* Work required
Only the lines from the beginning of the entries through the one that holds "--target blue blanket" may appear in the answer, written out exactly and free of pictures.

┄┄┄┄┄┄

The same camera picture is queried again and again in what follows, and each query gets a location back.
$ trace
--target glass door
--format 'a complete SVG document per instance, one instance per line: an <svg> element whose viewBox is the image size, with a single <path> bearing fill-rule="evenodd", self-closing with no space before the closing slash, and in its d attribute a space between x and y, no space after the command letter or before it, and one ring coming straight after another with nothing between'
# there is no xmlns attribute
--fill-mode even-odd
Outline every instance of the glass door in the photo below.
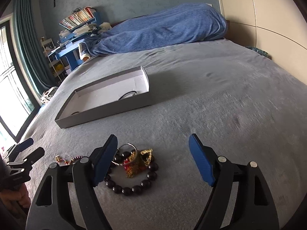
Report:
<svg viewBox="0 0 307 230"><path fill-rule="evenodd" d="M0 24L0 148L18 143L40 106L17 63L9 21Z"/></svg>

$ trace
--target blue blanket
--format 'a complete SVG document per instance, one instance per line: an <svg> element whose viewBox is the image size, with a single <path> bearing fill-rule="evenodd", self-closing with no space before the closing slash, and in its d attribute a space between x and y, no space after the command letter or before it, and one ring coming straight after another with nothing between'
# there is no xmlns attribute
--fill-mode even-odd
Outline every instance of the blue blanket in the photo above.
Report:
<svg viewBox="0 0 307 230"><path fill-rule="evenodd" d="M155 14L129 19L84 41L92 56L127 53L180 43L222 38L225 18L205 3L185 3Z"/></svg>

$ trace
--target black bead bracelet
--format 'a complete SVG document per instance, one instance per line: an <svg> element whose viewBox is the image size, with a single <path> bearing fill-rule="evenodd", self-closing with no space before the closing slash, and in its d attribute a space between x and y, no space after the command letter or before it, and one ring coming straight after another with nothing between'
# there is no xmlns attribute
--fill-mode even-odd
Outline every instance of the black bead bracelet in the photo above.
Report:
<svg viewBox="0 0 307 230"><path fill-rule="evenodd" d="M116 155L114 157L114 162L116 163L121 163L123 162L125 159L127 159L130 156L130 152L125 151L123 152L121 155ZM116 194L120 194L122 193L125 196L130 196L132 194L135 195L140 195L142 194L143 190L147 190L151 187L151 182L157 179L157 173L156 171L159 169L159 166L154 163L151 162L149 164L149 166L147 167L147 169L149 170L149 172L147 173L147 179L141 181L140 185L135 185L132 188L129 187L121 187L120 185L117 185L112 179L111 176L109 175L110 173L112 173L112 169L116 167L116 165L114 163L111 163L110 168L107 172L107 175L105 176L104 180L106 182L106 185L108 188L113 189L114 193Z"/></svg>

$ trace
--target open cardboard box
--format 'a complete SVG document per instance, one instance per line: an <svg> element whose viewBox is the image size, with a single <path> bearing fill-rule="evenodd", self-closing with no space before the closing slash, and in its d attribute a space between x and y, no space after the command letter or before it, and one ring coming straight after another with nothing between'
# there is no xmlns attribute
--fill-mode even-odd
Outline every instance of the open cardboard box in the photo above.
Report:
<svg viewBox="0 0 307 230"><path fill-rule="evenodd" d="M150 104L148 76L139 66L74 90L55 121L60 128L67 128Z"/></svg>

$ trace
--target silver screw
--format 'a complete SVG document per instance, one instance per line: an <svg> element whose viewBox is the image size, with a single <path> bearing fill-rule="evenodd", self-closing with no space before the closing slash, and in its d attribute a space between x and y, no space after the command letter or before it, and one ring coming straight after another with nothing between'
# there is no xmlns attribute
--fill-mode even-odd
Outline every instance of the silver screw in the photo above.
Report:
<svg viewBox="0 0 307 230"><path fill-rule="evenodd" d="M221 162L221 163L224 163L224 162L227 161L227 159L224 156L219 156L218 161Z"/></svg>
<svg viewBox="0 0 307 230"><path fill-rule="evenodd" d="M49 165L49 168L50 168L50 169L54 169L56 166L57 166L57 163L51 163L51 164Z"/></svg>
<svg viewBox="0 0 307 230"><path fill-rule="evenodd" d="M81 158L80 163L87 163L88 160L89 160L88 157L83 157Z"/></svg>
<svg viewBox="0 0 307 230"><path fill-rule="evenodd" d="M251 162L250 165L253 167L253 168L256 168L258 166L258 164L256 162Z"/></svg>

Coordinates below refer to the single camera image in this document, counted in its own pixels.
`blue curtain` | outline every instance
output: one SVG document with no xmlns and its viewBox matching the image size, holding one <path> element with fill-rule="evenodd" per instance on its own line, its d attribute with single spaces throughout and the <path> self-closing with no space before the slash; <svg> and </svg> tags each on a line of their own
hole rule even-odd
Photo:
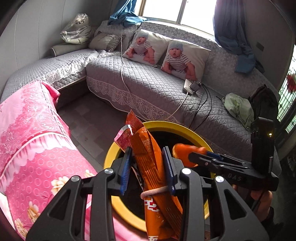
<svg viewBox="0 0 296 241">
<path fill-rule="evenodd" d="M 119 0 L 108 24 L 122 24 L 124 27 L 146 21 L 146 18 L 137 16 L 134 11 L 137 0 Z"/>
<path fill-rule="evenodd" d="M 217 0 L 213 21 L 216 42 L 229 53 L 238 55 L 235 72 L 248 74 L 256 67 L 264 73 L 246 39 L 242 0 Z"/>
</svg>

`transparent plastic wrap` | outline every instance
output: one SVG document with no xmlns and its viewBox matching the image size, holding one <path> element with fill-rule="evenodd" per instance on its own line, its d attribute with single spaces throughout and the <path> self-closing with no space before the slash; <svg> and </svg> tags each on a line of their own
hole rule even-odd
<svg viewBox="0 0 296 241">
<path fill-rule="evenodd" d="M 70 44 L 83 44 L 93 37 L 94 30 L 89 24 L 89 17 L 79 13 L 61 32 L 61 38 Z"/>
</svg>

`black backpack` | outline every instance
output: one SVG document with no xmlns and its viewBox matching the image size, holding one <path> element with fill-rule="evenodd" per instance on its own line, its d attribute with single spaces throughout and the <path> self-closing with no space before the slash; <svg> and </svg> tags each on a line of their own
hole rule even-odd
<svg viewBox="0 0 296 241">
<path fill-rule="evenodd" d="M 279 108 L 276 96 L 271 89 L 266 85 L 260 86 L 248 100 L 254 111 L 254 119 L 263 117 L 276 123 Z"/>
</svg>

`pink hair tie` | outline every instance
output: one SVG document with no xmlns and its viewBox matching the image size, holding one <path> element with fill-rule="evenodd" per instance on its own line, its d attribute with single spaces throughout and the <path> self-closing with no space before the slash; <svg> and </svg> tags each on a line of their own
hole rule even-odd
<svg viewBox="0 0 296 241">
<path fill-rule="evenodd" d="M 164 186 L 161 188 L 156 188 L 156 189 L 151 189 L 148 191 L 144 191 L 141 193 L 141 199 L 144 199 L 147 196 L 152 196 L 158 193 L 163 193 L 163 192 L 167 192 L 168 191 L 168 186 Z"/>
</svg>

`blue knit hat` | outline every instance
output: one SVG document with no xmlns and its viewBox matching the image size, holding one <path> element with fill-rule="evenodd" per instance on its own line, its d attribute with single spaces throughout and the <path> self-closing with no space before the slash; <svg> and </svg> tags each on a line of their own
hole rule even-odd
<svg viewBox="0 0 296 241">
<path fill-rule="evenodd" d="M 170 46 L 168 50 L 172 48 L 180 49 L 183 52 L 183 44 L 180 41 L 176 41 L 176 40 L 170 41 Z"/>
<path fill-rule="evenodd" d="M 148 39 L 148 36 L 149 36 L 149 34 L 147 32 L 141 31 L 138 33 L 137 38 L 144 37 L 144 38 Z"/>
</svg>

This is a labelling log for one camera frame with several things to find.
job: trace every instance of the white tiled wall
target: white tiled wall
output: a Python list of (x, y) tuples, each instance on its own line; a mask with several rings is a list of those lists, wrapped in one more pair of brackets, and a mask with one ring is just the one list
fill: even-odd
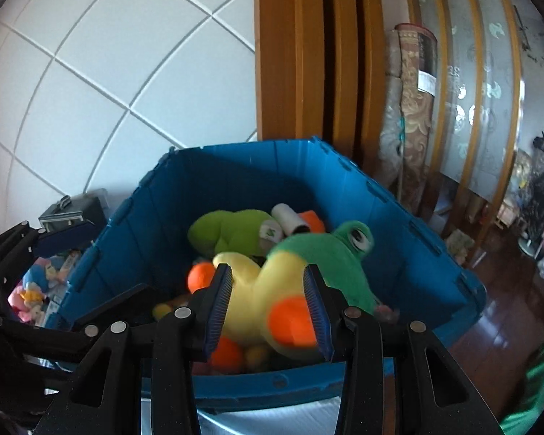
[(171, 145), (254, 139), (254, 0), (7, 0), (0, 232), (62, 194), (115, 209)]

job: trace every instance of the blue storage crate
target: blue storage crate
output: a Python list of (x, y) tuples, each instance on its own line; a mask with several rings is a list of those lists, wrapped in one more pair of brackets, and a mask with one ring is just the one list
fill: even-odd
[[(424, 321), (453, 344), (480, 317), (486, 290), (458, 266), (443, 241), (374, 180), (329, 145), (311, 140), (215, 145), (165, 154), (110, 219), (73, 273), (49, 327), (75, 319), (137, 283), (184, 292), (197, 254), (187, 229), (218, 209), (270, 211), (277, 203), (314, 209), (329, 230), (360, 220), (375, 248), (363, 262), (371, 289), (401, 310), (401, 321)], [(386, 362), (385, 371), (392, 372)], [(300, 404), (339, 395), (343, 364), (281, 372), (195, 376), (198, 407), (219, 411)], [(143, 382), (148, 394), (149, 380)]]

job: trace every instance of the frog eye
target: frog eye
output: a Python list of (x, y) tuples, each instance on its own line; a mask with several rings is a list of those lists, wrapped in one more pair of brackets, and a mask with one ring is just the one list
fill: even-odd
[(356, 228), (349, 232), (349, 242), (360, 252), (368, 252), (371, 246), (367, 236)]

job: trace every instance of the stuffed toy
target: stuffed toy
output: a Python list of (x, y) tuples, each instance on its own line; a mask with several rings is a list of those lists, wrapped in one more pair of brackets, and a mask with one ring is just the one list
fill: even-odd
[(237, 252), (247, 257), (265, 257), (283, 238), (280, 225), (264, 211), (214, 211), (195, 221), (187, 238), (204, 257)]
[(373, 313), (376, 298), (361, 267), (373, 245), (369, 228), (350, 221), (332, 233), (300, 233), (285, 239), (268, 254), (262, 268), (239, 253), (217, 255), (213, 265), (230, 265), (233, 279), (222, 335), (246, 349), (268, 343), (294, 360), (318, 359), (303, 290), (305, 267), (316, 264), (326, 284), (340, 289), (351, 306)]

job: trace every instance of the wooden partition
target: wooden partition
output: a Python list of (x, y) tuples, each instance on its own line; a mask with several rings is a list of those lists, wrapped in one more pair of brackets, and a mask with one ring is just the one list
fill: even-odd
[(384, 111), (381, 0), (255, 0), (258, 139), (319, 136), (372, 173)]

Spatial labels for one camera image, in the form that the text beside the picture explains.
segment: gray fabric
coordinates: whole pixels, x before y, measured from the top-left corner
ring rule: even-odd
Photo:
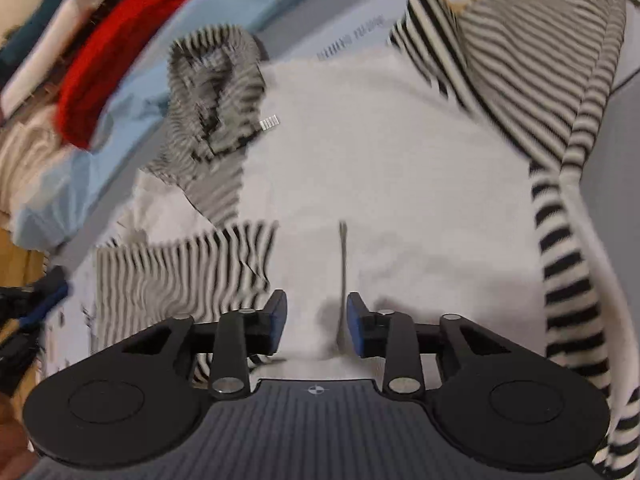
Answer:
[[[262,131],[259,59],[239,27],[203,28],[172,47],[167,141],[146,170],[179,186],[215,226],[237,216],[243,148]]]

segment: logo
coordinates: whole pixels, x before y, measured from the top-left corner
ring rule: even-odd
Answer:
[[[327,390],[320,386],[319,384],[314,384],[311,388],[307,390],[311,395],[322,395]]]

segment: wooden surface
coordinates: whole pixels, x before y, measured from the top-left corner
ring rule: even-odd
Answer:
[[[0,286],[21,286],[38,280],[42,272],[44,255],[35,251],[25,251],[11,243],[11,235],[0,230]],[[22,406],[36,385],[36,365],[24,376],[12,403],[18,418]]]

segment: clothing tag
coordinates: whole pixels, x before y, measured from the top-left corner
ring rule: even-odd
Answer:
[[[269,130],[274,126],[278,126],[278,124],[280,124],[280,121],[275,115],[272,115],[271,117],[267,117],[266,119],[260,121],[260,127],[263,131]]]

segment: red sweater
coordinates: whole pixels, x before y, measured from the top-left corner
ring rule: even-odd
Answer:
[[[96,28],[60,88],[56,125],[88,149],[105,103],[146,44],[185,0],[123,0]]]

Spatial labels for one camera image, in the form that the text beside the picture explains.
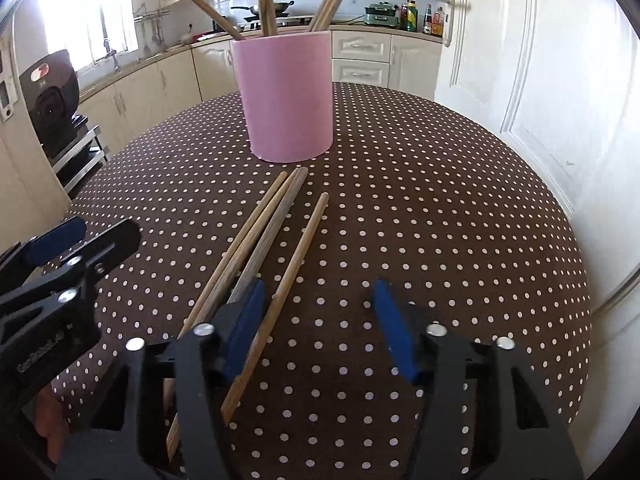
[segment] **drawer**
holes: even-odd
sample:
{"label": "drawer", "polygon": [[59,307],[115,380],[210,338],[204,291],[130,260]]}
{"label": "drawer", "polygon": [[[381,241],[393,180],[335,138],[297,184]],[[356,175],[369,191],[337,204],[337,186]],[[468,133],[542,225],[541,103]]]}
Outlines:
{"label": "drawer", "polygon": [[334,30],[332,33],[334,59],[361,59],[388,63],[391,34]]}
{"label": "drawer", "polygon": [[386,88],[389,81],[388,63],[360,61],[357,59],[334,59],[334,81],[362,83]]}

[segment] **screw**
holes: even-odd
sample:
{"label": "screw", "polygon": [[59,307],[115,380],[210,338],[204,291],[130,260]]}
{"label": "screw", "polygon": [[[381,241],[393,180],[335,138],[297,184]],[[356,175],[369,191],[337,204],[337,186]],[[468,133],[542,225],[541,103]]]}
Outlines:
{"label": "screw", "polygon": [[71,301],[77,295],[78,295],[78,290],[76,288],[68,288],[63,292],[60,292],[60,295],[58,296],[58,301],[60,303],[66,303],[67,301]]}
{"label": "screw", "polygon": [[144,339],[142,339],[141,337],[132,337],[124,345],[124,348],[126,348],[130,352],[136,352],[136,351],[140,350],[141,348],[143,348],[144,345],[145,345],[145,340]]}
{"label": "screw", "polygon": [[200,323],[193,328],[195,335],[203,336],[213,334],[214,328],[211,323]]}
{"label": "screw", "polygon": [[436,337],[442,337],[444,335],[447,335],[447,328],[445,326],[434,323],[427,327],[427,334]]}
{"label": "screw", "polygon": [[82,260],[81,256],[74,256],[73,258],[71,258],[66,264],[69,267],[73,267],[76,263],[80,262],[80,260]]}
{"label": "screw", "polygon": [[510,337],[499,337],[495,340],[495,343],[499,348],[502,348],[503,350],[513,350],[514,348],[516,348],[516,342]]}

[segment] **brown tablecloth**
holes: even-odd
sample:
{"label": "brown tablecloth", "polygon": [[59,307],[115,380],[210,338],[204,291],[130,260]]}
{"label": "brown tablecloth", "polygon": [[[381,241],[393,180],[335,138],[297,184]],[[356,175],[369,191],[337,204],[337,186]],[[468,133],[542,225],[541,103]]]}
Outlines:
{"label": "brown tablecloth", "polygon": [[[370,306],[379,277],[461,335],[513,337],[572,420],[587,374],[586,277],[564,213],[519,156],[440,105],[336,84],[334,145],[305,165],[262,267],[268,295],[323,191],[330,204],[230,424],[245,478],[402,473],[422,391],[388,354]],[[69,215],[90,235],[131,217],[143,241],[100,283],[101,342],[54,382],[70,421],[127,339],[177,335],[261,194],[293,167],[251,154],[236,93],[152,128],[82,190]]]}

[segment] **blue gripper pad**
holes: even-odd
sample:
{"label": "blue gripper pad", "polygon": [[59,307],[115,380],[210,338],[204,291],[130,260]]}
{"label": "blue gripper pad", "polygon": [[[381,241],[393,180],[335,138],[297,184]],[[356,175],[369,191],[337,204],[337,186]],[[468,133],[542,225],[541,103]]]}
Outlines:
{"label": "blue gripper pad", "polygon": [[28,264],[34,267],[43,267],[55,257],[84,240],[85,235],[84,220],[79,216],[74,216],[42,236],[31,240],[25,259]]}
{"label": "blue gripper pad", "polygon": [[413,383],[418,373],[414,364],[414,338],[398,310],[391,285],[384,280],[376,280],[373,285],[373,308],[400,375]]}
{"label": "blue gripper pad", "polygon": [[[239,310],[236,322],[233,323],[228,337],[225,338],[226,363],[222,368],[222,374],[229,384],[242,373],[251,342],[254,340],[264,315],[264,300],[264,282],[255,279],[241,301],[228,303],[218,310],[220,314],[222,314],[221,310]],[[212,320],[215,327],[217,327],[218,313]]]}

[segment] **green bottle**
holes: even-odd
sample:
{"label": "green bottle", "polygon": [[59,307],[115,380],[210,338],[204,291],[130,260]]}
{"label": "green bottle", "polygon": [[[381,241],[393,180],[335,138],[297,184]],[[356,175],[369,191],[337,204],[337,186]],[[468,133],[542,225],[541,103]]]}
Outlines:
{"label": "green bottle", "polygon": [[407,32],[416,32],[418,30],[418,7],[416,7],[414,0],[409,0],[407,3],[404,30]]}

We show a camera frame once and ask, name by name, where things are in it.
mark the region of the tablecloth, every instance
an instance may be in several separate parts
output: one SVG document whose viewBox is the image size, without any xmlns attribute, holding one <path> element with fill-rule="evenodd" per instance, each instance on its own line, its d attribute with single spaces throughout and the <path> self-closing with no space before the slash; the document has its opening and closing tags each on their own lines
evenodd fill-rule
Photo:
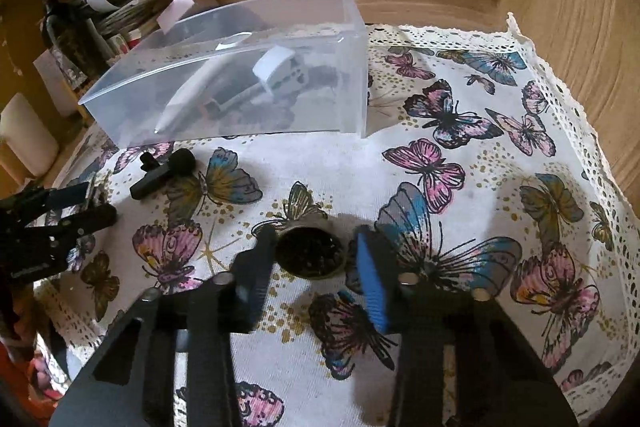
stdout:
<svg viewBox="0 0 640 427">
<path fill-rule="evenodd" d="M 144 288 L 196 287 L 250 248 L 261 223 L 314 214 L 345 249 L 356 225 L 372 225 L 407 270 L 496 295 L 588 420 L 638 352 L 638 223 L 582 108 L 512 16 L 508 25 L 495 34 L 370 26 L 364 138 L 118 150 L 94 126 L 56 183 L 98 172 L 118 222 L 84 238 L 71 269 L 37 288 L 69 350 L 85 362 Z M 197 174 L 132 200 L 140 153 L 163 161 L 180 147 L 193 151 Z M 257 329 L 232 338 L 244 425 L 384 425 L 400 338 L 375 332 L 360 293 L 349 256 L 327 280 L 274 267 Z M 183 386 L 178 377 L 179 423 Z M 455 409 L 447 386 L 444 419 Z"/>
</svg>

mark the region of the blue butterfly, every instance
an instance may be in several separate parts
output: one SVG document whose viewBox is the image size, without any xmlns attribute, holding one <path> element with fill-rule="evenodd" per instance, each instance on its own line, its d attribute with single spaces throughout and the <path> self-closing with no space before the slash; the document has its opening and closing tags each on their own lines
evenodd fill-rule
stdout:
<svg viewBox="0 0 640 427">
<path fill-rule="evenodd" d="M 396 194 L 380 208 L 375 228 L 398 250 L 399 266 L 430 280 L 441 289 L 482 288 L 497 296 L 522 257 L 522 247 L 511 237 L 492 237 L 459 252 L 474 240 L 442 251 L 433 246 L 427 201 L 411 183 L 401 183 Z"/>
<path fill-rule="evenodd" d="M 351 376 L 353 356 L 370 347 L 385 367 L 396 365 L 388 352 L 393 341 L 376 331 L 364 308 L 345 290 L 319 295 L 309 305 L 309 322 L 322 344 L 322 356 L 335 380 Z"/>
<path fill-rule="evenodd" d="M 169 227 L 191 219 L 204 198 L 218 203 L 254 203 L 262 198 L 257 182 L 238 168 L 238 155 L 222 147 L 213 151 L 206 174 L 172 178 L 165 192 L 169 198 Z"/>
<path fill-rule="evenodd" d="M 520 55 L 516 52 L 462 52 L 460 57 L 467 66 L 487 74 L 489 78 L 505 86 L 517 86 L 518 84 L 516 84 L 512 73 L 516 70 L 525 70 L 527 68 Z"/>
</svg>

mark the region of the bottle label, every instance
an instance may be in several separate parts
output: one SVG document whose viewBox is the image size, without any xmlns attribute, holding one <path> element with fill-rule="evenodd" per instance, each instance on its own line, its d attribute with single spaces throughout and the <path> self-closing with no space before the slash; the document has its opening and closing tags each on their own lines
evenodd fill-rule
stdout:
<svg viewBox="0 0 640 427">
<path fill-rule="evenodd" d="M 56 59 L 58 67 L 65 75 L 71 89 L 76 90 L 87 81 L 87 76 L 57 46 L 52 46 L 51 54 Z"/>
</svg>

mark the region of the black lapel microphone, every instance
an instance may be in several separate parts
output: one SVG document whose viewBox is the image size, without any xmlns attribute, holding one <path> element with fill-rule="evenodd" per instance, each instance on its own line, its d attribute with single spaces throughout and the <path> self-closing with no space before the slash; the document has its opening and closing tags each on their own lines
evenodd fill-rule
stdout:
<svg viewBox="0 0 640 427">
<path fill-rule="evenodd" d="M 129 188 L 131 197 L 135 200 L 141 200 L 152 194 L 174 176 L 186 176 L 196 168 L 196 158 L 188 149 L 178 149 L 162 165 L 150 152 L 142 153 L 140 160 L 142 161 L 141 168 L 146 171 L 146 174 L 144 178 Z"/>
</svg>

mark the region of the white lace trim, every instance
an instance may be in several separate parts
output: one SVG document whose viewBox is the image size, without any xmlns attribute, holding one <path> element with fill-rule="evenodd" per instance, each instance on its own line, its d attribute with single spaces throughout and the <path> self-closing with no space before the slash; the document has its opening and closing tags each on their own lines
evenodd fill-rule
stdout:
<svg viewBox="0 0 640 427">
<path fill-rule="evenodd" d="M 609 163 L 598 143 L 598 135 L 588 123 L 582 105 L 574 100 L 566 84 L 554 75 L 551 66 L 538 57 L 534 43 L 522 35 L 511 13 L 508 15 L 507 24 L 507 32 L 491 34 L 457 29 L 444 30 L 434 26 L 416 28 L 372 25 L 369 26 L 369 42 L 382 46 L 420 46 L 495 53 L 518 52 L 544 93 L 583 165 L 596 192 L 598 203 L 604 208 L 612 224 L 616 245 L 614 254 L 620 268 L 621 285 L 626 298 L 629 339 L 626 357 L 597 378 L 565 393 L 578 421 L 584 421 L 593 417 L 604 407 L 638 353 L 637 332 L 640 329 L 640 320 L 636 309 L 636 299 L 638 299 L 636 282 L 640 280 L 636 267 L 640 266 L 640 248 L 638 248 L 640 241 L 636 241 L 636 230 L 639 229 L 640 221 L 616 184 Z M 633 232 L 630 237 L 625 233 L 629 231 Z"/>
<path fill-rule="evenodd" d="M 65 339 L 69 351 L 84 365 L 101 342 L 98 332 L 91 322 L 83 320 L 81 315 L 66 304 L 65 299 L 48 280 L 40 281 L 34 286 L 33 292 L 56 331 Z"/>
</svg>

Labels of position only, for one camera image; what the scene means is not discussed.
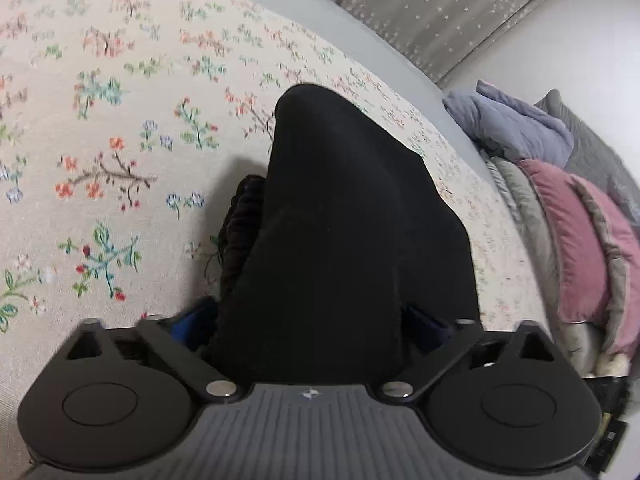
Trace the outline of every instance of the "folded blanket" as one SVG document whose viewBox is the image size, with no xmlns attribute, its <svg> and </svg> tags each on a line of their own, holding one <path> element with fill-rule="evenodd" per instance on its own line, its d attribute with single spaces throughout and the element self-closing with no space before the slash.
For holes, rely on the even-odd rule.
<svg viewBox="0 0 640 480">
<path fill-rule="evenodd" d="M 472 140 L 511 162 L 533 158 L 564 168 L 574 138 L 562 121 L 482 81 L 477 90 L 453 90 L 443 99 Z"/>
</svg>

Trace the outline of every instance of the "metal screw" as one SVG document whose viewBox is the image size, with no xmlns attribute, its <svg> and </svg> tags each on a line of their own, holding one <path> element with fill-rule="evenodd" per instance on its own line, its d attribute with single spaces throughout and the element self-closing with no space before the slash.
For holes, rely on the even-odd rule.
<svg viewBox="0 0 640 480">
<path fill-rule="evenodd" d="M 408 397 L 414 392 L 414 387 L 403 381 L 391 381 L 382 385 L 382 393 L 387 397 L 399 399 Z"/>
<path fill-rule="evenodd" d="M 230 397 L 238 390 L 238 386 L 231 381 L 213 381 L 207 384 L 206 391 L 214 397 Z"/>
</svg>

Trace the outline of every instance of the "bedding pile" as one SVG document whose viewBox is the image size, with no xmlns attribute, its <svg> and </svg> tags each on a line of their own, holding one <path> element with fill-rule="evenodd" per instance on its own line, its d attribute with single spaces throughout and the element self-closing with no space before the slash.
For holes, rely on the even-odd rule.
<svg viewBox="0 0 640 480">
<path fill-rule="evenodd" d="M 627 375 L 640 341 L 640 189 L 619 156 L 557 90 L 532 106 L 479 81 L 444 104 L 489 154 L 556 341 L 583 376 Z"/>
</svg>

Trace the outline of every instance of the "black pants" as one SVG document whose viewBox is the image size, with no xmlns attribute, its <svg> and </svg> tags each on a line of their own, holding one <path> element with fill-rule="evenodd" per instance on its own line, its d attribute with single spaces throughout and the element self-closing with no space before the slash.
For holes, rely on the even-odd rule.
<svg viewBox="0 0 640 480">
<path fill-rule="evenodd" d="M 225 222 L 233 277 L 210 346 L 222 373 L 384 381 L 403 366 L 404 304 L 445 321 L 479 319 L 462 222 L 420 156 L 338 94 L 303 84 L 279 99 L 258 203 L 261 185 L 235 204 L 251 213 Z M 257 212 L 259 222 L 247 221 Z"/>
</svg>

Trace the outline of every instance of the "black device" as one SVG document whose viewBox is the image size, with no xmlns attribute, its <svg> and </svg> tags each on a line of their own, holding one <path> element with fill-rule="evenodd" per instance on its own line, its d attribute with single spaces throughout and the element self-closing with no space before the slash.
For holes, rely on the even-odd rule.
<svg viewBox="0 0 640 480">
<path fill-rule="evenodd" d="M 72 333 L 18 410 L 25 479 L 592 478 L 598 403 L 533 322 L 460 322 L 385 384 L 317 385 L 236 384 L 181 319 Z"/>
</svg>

┄┄┄┄┄┄

* Response box
The same camera picture is queried again and again in what follows, and each query gets a location back.
$ trace
--target glass door
--format 'a complete SVG document per instance, one instance per line: an <svg> element whose viewBox is the image size, with a single <path> bearing fill-rule="evenodd", self-closing with no space before the closing slash, and in its d attribute a space between x and y, no space after the command letter or before it, and one ring coming straight after another with nothing between'
# there is no xmlns attribute
--fill-mode even-odd
Outline every instance of the glass door in the photo below.
Report:
<svg viewBox="0 0 307 230"><path fill-rule="evenodd" d="M0 24L0 148L18 143L40 106L17 63L9 21Z"/></svg>

$ trace
--target blue blanket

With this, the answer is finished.